Agelena australis
- Conservation status: Least Concern (IUCN 3.1)

Scientific classification
- Kingdom: Animalia
- Phylum: Arthropoda
- Subphylum: Chelicerata
- Class: Arachnida
- Order: Araneae
- Infraorder: Araneomorphae
- Family: Agelenidae
- Genus: Agelena
- Species: A. australis
- Binomial name: Agelena australis Simon, 1897

= Agelena australis =

- Authority: Simon, 1897
- Conservation status: LC

Species of spider

Agelena australis is a species of spider of the genus Agelena in the family Agelenidae. It is native to southern and eastern Africa.

==Distribution==
Agelena australis has been recorded from Kenya, Namibia, Botswana, Zimbabwe, and South Africa. In South Africa, the species is known from four provinces: the Free State, Limpopo, Northern Cape, and Western Cape.

==Habitat==
Agelena australis is commonly found in grassland environments and savanna biomes. The species constructs distinctive funnel webs that are easily visible in the early morning when covered with dew.

It has been found at elevations ranging from 1,107 to 1,412 metres above sea level.

==Description==

The original description by Simon in 1897 describes the female as having a body length of 13 mm. The cephalothorax is elongated and brownish-black in color, with a median stripe and marginal stripes on each side that are sinuous and pale yellowish-brown with scattered whitish-yellow plumose hairs. The opisthosoma is oblong and brownish, paler underneath, with a broad reddish stripe that is sinuously toothed at the front and marked above with plumose whitish-yellow hairs covering the entire surface.

The chelicerae, parts of the mouth, and sternum are blackish, covered with bristly hairs. The legs are tawny-reddish with whitish-yellow pubescence, and are bristly with black spines on the femora. The eyes are arranged with the anterior eyes fairly close together and equally distant, while the posterior eyes are equal among themselves, with the median eyes more distant from the lateral eyes than from each other.

==Ecology and behaviour==
Agelena australis constructs a characteristic capture web consisting of a flat, slightly concave, non-adhesive silk sheet measuring 40–60 cm wide. The web is composed of a mesh of silk threads, suspended by oblique and vertical threads over the ground or horizontal surfaces.

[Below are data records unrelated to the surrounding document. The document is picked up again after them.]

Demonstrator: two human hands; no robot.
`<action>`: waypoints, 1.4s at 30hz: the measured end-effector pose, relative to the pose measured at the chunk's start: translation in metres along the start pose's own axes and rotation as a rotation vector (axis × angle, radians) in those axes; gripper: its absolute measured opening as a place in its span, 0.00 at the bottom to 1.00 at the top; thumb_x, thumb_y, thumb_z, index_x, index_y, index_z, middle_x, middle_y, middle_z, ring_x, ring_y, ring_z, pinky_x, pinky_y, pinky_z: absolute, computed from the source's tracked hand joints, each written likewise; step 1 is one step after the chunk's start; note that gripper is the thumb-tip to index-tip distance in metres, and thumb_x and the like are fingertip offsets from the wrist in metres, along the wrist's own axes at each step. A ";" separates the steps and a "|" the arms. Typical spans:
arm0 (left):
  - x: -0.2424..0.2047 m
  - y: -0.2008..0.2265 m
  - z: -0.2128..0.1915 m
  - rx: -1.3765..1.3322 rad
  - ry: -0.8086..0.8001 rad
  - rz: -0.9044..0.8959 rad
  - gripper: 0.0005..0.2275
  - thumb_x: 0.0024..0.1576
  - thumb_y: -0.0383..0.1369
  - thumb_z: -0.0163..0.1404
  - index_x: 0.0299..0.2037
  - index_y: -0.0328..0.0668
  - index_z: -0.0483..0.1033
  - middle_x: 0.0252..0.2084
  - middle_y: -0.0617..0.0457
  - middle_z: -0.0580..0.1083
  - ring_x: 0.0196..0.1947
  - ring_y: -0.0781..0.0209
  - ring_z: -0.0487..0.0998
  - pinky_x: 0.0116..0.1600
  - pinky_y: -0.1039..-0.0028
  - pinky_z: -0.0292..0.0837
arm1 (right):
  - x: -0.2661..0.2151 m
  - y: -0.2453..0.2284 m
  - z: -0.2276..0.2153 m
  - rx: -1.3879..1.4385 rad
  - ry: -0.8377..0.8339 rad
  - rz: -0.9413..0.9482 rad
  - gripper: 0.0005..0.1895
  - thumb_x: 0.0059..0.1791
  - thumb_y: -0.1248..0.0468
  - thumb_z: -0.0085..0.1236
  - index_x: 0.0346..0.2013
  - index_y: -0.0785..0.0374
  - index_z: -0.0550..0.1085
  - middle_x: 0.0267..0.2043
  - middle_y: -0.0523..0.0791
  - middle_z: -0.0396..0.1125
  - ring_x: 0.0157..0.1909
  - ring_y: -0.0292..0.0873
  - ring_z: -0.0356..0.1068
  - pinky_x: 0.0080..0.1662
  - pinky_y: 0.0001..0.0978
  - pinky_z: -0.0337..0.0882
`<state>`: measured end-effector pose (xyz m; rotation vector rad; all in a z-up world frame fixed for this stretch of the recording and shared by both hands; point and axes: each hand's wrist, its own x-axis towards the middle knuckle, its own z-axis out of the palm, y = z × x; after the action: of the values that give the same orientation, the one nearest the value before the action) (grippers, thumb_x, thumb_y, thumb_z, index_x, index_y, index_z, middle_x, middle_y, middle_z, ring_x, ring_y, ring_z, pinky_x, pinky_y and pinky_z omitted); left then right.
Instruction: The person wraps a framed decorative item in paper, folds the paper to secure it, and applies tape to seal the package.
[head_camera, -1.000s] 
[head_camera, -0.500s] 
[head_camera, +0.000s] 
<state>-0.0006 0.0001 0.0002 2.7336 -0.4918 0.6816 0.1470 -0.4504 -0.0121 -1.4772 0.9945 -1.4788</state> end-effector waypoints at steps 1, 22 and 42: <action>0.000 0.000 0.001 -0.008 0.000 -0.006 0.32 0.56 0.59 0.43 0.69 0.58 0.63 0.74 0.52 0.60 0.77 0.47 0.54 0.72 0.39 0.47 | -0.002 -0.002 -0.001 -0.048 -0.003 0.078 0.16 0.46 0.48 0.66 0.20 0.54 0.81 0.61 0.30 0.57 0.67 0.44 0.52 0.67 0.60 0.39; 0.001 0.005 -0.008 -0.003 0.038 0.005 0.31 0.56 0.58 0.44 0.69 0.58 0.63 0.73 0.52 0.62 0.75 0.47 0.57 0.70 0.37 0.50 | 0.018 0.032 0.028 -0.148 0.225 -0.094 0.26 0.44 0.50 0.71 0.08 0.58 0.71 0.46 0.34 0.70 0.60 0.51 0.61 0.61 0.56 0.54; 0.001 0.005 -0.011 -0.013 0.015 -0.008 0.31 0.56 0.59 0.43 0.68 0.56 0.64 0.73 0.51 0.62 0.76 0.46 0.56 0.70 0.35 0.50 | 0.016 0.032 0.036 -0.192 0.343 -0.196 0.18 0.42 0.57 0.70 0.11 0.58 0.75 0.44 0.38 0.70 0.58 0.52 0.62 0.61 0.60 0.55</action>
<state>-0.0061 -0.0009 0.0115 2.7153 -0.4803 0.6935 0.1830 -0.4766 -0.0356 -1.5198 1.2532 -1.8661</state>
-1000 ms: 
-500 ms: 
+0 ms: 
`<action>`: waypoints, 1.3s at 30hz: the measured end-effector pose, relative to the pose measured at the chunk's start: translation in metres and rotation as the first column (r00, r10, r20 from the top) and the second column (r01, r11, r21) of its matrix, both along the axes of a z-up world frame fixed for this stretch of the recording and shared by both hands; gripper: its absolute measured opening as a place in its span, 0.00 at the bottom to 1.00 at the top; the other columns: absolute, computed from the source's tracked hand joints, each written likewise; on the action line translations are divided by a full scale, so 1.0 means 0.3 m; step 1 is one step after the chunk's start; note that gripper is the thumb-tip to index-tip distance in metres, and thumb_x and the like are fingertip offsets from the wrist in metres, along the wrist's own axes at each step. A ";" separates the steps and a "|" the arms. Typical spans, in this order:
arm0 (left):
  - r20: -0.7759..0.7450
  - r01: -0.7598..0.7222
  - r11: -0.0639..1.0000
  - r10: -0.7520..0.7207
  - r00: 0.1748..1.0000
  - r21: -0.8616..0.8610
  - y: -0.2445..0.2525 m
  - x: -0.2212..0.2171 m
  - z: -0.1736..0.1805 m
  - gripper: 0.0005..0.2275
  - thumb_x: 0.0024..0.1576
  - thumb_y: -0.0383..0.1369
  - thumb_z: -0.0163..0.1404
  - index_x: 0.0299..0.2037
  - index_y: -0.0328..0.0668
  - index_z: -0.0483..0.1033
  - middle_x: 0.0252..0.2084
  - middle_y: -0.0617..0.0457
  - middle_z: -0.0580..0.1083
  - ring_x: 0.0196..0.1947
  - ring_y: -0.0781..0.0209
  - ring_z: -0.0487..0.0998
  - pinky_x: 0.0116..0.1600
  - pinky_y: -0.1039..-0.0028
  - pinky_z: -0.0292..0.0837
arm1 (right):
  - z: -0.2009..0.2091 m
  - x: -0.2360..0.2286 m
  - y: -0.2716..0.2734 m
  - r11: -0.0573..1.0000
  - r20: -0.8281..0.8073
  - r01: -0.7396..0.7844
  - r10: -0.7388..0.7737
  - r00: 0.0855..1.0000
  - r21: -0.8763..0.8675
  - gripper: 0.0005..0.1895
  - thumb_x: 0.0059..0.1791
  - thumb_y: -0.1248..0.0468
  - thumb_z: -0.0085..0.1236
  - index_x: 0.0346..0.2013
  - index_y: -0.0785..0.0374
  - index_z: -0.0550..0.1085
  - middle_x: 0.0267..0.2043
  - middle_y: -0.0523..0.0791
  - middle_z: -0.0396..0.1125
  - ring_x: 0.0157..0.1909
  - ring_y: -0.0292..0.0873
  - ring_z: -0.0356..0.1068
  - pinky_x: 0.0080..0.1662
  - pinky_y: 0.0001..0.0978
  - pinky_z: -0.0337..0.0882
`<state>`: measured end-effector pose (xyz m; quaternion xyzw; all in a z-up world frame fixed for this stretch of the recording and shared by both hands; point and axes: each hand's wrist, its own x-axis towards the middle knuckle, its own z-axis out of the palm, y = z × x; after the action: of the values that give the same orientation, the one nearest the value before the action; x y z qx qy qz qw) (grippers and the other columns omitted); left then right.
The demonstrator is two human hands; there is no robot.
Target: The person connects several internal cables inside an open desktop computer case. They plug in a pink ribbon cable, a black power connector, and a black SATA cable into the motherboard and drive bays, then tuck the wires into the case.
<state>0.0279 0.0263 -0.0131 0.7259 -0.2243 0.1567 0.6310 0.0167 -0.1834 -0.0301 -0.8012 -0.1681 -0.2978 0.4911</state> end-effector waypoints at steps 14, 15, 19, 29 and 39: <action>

The species feeds on a variety of crawling, jumping, and flying insects including beetles, grasshoppers, locusts, and termites. It serves as an important predator of harvester termites and locusts in its ecosystem.

==Conservation status==
Agelena australis is classified as Least Concern due to its wide geographical range and lack of known threats. It has been recorded from several protected areas including the Karoo National Park, Tswalu Kalahari Reserve, and various other nature reserves.